DESCRIPTION (provided by applicant): Successful development of a functional eye requires not only cell-differentiation programs that specify various retina cell types, but also size-control mechanisms that determine the number of cells in the retina. My laboratory is taking molecular, genetic and biochemical approaches to understand the molecular mechanisms that specify retina cell number. Using the compound eye of Drosophila as an experimental model, my laboratory has recently identified a key signaling pathway that controls retina cell number by coordinately regulating cell proliferation and cell death. This pathway is defined by three tumor suppressor genes that normally negatively regulate retina cell number: hippo (hpo), salvador (sav) and warts (wts). Hpo, a Ser/Thr kinase, binds to and phosphorylates Sav, an adaptor protein containing WW and coiled-coil domains. Interactions between Hpo and Sav in turn potentiate the kinase activity of Hpo towards Wts.

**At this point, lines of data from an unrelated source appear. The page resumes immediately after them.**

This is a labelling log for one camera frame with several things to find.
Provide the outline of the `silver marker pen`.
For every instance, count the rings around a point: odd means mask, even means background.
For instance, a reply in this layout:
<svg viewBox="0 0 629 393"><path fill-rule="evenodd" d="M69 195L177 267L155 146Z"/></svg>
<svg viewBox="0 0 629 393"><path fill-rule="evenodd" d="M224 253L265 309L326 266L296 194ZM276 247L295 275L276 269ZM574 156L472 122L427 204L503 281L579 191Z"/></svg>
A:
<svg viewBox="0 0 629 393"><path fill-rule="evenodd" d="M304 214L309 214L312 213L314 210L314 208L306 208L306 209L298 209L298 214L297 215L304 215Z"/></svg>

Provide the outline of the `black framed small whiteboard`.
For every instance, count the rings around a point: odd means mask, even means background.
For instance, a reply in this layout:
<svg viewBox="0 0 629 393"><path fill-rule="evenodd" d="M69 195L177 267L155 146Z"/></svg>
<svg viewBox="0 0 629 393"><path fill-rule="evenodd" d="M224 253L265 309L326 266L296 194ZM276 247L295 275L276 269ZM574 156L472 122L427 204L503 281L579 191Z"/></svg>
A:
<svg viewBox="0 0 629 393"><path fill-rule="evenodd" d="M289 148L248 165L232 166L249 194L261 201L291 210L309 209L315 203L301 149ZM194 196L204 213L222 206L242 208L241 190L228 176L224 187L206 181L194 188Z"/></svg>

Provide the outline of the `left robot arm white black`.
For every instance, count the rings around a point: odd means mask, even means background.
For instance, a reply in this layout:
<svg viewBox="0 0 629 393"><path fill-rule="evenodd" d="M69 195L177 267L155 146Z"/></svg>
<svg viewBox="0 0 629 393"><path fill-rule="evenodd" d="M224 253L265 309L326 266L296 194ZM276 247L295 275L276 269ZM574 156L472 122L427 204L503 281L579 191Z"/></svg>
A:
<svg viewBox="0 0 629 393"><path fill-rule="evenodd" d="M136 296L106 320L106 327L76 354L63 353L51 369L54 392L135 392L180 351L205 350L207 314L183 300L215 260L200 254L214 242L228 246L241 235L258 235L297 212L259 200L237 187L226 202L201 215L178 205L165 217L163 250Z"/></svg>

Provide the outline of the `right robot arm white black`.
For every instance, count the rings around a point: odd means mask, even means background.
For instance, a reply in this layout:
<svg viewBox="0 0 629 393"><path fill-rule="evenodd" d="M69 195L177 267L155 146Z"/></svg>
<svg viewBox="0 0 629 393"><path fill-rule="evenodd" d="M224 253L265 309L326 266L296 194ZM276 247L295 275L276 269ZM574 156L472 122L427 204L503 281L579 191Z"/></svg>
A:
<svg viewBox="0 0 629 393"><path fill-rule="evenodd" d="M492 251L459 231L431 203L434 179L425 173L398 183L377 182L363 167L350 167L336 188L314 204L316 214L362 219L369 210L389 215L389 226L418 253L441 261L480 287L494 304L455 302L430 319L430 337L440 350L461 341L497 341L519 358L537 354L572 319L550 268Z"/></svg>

Inactivation of this pathway results in elevated transcription of the cell cycle regulator Cyclin E and the cell death inhibitor diap1, thus leading to increased proliferation and reduced apoptosis. Moreover, this pathway appears to play an evolutionarily conserved role in mammals. Here we propose three specific aims to further understand the function and regulation of the Hpo pathway in retina size-control. In the first specific aim, we will determine the molecular mechanisms by which the Hpo pathway regulates diap1 transcription by identifying the Hpo-responsive transcription factor and analyzing its mode of regulation. In the second specific aim, we will determine the cellular mechanism of the Hpo signal transduction pathway. In the third specific aim, we will use biochemical, yeast two-hybrid and genetic approaches to identify additional components of the Hpo pathway. Besides revealing basic mechanisms of eye development, our studies have general implications for the development of other tissues.

描述（由申请人提供）：成功开发功能性眼睛不仅需要细胞分化程序，指定各种视网膜细胞类型，还需要大小控制机制，决定视网膜中细胞的数量。我的实验室正在采用分子、遗传和生化的方法来了解决定视网膜细胞数量的分子机制。我的实验室最近利用果蝇复眼作为实验模型，发现了一个通过协调调节细胞增殖和细胞死亡来控制视网膜细胞数量的关键信号通路。该途径由三种通常负调控视网膜细胞数量的肿瘤抑制基因定义：hippo （hpo）、salvador （sav）和warts （wts）。Hpo是一种丝氨酸/苏氨酸激酶，结合并磷酸化Sav， Sav是一种含有WW和卷曲结构域的接头蛋白。Hpo和Sav之间的相互作用反过来增强了Hpo对Wts的激酶活性。该通路的失活导致细胞周期调节因子Cyclin E和细胞死亡抑制剂diap1的转录升高，从而导致增殖增加和细胞凋亡减少。此外，这一途径似乎在哺乳动物中起着进化保守的作用。为了进一步了解Hpo通路在视网膜大小控制中的功能和调控，我们提出了三个具体目标。在第一个具体目标中，我们将通过鉴定Hpo应答转录因子并分析其调节模式来确定Hpo通路调节diap1转录的分子机制。在第二个具体目标中，我们将确定Hpo信号转导途径的细胞机制。在第三个具体目标中，我们将使用生化，酵母双杂交和遗传方法来确定Hpo途径的其他组成部分。除了揭示眼睛发育的基本机制外，我们的研究对其他组织的发育也有普遍的意义。